_YOUR INSTRUCTIONS:_ I'd like the full listing transcribed exactly, with no images included.

_AVAILABLE DATA:_

⁂

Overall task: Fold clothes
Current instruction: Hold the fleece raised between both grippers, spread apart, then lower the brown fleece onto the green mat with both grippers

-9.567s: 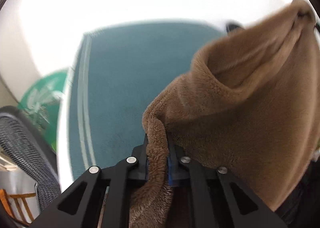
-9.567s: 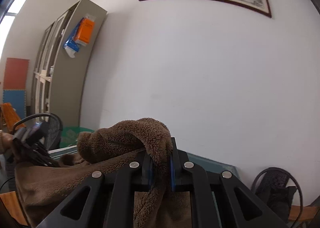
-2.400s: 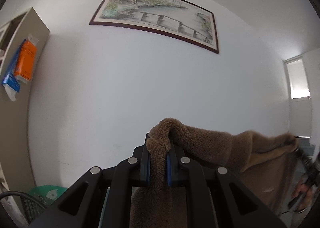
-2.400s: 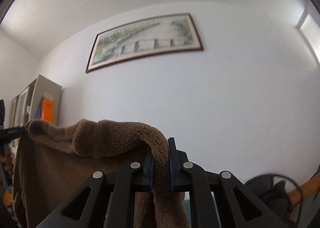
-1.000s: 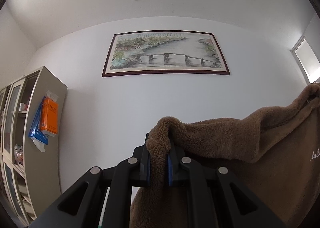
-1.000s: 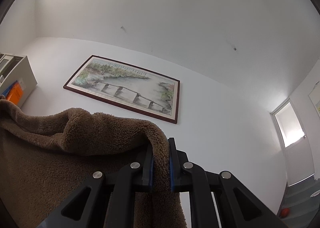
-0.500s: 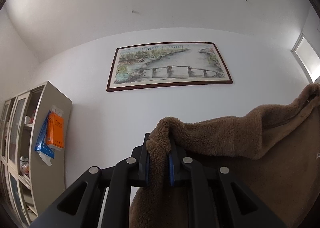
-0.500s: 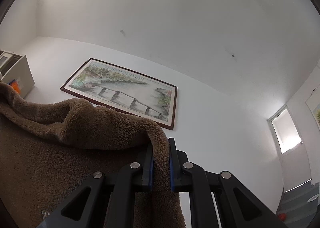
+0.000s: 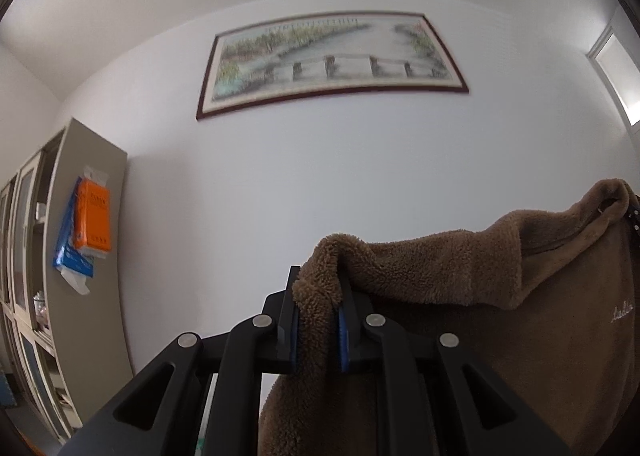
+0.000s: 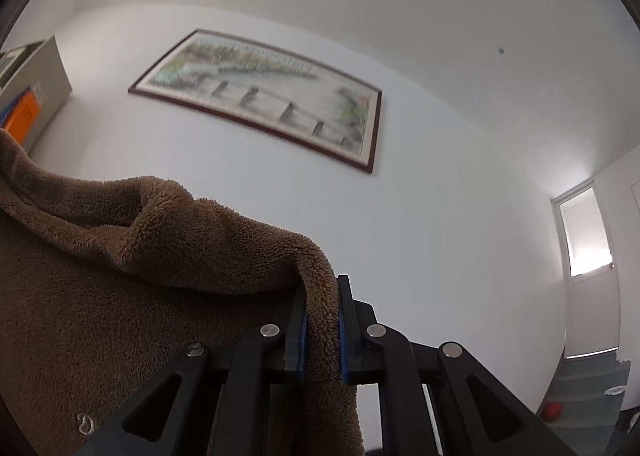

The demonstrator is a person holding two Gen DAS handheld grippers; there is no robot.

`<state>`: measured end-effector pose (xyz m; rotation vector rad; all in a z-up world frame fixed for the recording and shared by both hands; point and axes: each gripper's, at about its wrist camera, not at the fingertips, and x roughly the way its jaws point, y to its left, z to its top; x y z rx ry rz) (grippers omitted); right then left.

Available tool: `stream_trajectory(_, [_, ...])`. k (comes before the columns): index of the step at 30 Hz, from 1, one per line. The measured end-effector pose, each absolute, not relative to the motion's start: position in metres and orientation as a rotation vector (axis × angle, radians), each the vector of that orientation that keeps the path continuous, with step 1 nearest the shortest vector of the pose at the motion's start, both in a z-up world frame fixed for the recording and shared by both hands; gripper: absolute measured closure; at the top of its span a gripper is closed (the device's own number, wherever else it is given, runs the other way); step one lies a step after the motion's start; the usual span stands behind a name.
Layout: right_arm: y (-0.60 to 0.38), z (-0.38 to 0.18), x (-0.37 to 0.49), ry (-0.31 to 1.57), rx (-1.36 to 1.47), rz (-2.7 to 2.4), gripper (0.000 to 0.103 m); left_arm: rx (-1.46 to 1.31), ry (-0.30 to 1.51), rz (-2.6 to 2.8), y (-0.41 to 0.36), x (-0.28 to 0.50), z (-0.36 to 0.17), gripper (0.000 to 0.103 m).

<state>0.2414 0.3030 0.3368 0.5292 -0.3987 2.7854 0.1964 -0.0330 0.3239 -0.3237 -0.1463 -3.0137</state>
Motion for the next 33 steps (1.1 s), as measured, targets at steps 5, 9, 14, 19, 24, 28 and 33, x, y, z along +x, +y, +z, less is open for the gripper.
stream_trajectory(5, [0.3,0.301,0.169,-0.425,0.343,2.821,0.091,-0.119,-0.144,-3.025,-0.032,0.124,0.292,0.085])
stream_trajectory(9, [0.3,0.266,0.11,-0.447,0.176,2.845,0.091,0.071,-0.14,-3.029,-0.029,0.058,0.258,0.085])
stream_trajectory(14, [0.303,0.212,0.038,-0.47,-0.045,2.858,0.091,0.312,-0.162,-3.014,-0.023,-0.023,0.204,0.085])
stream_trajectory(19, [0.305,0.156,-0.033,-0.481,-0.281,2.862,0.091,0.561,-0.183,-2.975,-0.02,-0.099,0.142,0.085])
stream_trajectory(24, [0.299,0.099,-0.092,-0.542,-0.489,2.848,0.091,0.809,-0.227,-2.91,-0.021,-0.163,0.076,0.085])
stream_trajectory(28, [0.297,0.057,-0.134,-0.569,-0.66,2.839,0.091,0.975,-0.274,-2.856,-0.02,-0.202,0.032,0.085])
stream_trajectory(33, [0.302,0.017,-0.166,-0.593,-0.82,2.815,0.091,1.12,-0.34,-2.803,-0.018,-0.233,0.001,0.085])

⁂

_TASK SOLUTION:_
Overall task: Fold clothes
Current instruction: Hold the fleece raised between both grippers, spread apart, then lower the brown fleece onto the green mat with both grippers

-9.567s: 
-9.567s: 
-2.400s: 
-2.400s: 
-1.000s: 
-1.000s: 
-0.500s: 
-0.500s: 
+0.000s: 
+0.000s: 

The demonstrator is a person holding two Gen DAS handheld grippers; there is no robot.

`<state>`: measured end-effector pose (xyz m; rotation vector rad; all in a z-up world frame fixed for the recording and shared by both hands; point and axes: each gripper's, at about its wrist camera, not at the fingertips, and x roughly the way its jaws point, y to its left, z to its top; x y z rx ry rz) (grippers omitted); right then left.

Available tool: `stream_trajectory(_, [_, ...])`. k (comes before the columns): index of the step at 30 Hz, from 1, one per line. The measured end-effector pose, each absolute, not relative to the motion's start: position in metres and orientation as a rotation vector (axis × angle, radians), each the vector of that orientation that keeps the path continuous, with step 1 nearest the shortest vector of the pose at the motion's start, both in a z-up world frame fixed for the recording and shared by both hands; gripper: absolute measured closure; at the top of its span a gripper is closed (the device's own number, wherever else it is given, runs the other way); step one lies a step after the motion's start; the usual span stands behind a name.
Layout: right_arm: y (-0.60 to 0.38), z (-0.38 to 0.18), x (-0.37 to 0.49), ry (-0.31 to 1.57), rx (-1.36 to 1.47), rz (-2.7 to 2.4), gripper (0.000 to 0.103 m); left_arm: rx (-1.46 to 1.31), ry (-0.30 to 1.51), rz (-2.6 to 2.8), y (-0.41 to 0.36), x (-0.28 to 0.50), z (-0.36 to 0.17), gripper (0.000 to 0.103 m).

<state>0.2414 0.3030 0.3368 0.5292 -0.3987 2.7854 0.1964 -0.0330 0.3239 -0.3237 -0.1463 -3.0137</state>
Motion for the next 33 steps (1.1 s), as measured, targets at steps 5, 9, 14, 19, 24, 28 and 33, x, y, z along +x, +y, +z, less is open for the gripper.
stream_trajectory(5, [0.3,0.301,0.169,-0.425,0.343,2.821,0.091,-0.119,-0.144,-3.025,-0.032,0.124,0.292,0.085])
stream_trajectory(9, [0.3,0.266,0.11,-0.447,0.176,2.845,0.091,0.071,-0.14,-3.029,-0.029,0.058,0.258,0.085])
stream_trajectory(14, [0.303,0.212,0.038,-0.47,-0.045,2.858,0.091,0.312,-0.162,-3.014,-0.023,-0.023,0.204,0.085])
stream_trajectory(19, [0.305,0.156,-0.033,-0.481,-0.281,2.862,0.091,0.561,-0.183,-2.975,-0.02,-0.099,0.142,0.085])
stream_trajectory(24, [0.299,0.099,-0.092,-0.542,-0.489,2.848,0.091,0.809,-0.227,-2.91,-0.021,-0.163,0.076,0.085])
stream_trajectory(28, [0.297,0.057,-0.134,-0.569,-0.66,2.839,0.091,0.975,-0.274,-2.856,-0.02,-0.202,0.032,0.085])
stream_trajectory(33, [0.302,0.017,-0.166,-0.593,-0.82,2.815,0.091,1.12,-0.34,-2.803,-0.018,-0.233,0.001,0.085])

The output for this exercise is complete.